Question: Should a pastor allow his people to choose a particular priest to officiate at marriage, or rather insist that (apart from some very extraordinary reason) they accept the priest assigned to the ceremony, whether the pastor himself or one of the assistants? After twenty years of experience in the priesthood it seems to me that the former custom is not in conformity with the proper Catholic attitude. When there is need for any sacerdotal service our people should be trained to realize that the sublime power of the priesthood should predominate over the personal characteristics of the individual priest, and hence, in the matter of assistance at a marriage, as in the celebration of Mass or the distribution of Holy Communion, they should accept equally the services of any priest designated by the pastor. Am I correct in holding this opinion?

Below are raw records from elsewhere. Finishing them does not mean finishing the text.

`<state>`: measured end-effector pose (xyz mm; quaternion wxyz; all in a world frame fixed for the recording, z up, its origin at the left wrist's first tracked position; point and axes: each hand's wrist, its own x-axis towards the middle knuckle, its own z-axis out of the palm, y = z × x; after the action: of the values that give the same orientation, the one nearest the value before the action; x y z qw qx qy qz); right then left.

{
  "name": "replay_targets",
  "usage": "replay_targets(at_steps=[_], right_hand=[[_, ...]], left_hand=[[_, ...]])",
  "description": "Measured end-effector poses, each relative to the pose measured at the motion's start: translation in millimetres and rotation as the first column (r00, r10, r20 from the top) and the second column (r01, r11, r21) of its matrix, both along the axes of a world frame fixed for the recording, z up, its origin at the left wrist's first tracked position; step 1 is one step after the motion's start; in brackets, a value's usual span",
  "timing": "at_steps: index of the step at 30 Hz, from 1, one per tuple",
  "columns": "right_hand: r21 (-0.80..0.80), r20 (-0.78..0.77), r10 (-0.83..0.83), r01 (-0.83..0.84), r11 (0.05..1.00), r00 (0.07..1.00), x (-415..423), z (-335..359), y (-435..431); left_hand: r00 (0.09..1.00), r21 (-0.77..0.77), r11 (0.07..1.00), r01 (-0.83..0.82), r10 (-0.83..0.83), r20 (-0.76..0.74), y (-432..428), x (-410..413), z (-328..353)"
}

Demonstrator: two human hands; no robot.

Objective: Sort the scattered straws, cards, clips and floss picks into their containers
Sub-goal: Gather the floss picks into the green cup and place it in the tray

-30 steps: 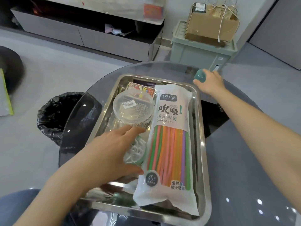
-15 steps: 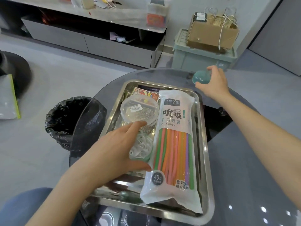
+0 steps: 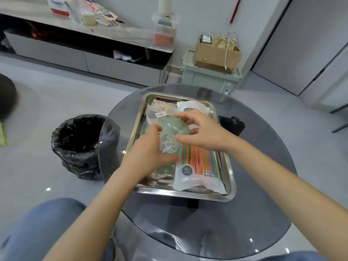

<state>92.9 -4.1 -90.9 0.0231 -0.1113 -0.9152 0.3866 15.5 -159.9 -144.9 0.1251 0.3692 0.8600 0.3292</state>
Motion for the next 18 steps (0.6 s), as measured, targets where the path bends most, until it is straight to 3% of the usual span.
replay_targets(at_steps=[6, 11, 18], right_hand=[[-0.212, -0.009, -0.138, 0.133, 0.968, 0.99, 5, -10, -14], [-0.161, 0.055, -0.14, 0.147, 0.976, 0.989, 7, -20, -23], [-0.056, 0.019, -0.098, 0.099, 0.994, 0.995, 9, -18, -26]], left_hand=[[0.986, 0.208, 0.972, -0.114, 0.085, 0.141, -5, 6, -3], [0.98, 0.244, 0.962, -0.122, 0.077, 0.185, -13, 15, -3], [0.97, 0.251, 0.956, -0.153, 0.097, 0.223, -11, 18, -3]])
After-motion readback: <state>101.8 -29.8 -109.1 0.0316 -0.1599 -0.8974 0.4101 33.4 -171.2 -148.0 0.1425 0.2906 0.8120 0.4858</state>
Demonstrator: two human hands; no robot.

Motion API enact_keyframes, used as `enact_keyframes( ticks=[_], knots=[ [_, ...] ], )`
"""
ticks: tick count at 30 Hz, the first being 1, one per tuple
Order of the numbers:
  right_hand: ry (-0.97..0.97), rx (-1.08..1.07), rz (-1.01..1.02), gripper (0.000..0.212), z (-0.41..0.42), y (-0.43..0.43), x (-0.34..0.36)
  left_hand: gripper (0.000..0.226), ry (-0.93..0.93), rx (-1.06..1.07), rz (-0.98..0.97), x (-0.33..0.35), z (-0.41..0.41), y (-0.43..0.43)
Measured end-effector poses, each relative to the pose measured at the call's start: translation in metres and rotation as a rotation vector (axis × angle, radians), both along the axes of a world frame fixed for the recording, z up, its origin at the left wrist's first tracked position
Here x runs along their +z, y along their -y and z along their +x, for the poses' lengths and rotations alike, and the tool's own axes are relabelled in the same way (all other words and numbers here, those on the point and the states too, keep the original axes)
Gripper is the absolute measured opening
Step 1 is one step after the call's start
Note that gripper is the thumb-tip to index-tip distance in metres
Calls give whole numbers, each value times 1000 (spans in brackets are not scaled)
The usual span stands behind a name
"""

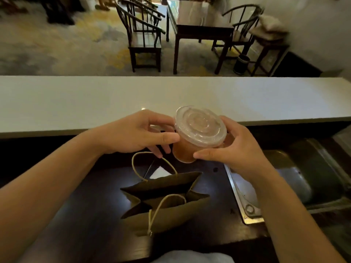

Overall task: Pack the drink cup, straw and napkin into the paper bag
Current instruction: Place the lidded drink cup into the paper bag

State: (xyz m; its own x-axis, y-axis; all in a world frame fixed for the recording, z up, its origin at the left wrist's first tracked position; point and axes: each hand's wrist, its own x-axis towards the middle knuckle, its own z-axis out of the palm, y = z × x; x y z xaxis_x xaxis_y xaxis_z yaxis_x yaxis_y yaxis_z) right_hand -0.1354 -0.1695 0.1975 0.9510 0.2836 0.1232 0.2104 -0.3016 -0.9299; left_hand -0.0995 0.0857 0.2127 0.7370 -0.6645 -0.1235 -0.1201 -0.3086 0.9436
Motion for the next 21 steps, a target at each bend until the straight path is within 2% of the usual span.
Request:
enact_keyframes(
  ticks=[3, 7, 10, 13, 16, 19, 21],
  knots=[
    [-5, 62, -34, 71, -14, -11, 8, 32, 24, 10, -41, -3, -22, -12],
    [38, 167, -204, 100, -25, -24, 7, 34, 42, 44, -9, -16, -43, -16],
    [78, 221, -358, 96, -26, -31, -1, 33, 50, 67, 57, -29, -56, -14],
    [42, 221, -410, 91, -26, -35, -12, 34, 39, 157, 136, -45, -70, -13],
    [-11, 213, -401, 89, -28, -37, -29, 20, 191, 245, 441, -62, -82, -10],
    [-29, 220, -388, 88, -30, -41, -45, 17, 382, 178, 789, -77, -88, 0],
    [-31, 239, -415, 88, -31, -42, -54, 18, 464, 108, 944, -89, -89, 5]
  ],
)
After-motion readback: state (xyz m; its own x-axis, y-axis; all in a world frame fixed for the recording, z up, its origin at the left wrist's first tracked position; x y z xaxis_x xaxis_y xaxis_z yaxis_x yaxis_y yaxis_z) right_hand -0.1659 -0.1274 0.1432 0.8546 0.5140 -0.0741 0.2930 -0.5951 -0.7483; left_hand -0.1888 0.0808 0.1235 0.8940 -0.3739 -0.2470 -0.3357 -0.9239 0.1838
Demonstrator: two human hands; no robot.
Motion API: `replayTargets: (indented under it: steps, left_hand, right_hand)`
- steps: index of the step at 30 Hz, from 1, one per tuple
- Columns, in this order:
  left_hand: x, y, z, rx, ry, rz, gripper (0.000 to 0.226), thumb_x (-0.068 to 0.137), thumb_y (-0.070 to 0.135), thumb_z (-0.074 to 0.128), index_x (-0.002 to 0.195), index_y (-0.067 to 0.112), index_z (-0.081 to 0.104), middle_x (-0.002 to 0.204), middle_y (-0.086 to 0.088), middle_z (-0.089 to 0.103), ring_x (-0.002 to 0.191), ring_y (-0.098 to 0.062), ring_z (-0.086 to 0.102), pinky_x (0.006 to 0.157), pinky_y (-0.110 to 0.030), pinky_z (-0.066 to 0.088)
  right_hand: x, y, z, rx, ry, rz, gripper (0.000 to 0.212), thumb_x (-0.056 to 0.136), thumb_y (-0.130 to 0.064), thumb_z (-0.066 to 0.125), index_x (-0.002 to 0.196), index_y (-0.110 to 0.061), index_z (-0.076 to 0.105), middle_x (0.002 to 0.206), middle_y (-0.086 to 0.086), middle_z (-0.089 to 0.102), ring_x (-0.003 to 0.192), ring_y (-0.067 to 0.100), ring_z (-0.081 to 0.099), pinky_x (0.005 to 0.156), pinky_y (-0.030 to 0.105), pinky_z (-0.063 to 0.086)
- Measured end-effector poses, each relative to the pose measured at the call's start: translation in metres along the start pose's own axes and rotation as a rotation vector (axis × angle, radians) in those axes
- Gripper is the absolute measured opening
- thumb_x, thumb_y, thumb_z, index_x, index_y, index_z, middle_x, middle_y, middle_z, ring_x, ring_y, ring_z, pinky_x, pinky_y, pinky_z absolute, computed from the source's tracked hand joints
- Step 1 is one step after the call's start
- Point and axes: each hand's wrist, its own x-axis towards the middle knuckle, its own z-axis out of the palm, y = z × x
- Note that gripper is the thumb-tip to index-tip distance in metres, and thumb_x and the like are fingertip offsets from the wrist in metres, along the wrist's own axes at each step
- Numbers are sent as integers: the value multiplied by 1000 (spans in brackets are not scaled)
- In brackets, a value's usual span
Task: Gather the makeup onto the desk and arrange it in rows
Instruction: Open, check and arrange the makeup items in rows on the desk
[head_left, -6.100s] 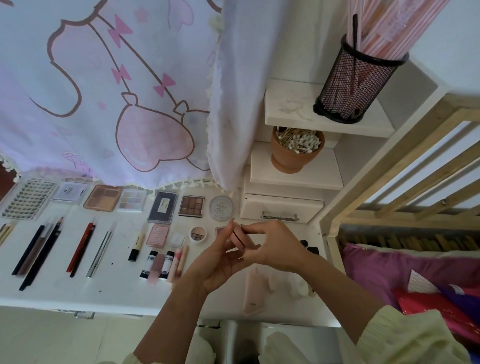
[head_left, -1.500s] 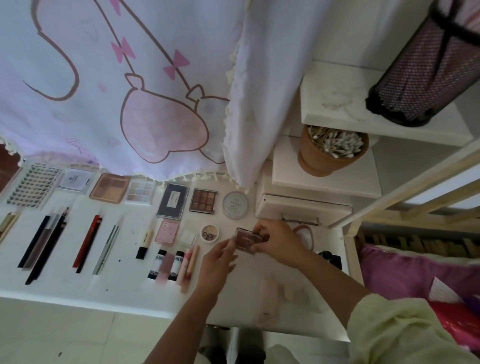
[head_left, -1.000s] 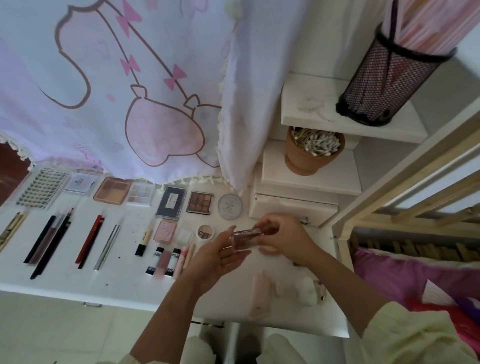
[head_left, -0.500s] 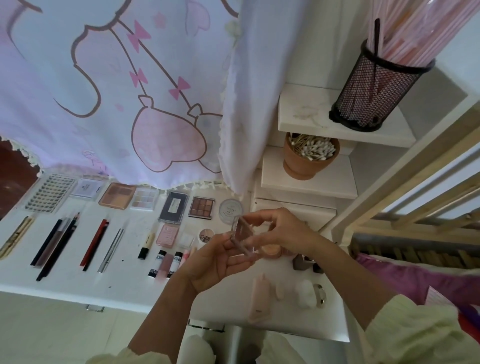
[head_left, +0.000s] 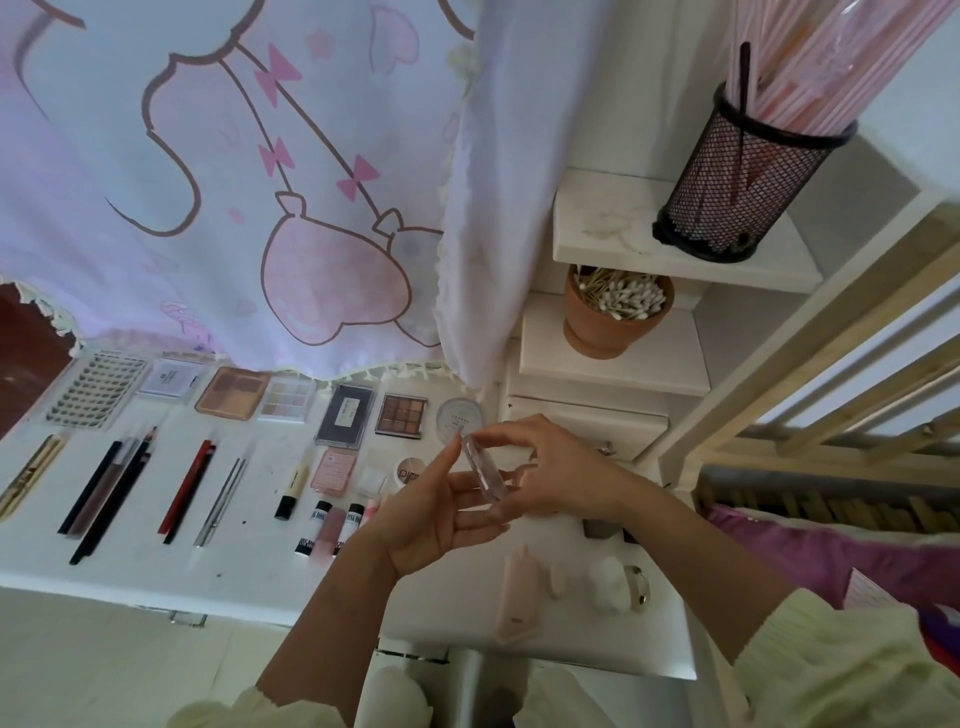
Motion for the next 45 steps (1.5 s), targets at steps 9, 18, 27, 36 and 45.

Answer: The principle on which our questioner bases his opinion is surely in accord with Catholic ideals. Catholics should look primarily to the supernatural dignity of their priests, and show themselves willing to accept the ministerial services of any priest their lawful ecclesiastical authorities may assign to provide for their spiritual welfare. To emphasize excessively the personal qualifications of their priests and to manifest their preferences very strongly on this basis is surely not a truly Catholic attitude. Thus, it is not in conformity with the Catholic spirit for the members of a congregation to make a protest to the Bishop when a priest whom they greatly esteem and love is assigned to another post. Similarly, to attend the Mass of one priest in preference to another because of merely personal liking indicates a failure to realize that it is Christ who is the principle priest in every Mass, and it is of little consequence who is the secondary priest.

On the other hand, there are certain sacred functions and offices in which the abilities and the personal traits of the individual priest can be taken into consideration without any violation of Catholic ideals. Thus, it is perfectly lawful for a person to choose a particular priest as his confessor because of his special understanding or kindness or ability as a director. And can we blame the lay Catholic who, given the choice, attends the sermon of a priest who manifests a more scholarly and inspiring way of presenting the doctrines of the faith than one who does not take proper care to prepare himself for the important task of announcing the word of God?

In choosing a priest to officiate at a wedding or a funeral, it would not seem wrong for Catholics to manifest a preference based on reasonable grounds. Certainly, there would be no objection if a relative or old friend be requested for such occasions, or a priest to whom one of the interested parties had reason to be very grateful, such as the priest who was formerly a teacher of the young man entering marriage. Again, I would not consider it blameworthy if the bridal couple showed their preference for a certain priest because he conducts the marriage ceremony in a dignified and impressive manner and celebrates Mass more devoutly than the other priests of the parish. The wedding day is a memorable event in their lives, and they wish to be able to look back on it in the years to come with the recollection that the officiating priest contributed to it the full fervor and dignity of his sacred ministry, instead of rushing through the ceremony in an undignified and careless manner. However, I would agree with the questioner to the extent of admitting that it would not be a manifestation of the proper Catholic attitude if the choice was based merely on the prominence of the social graces of an individual priest.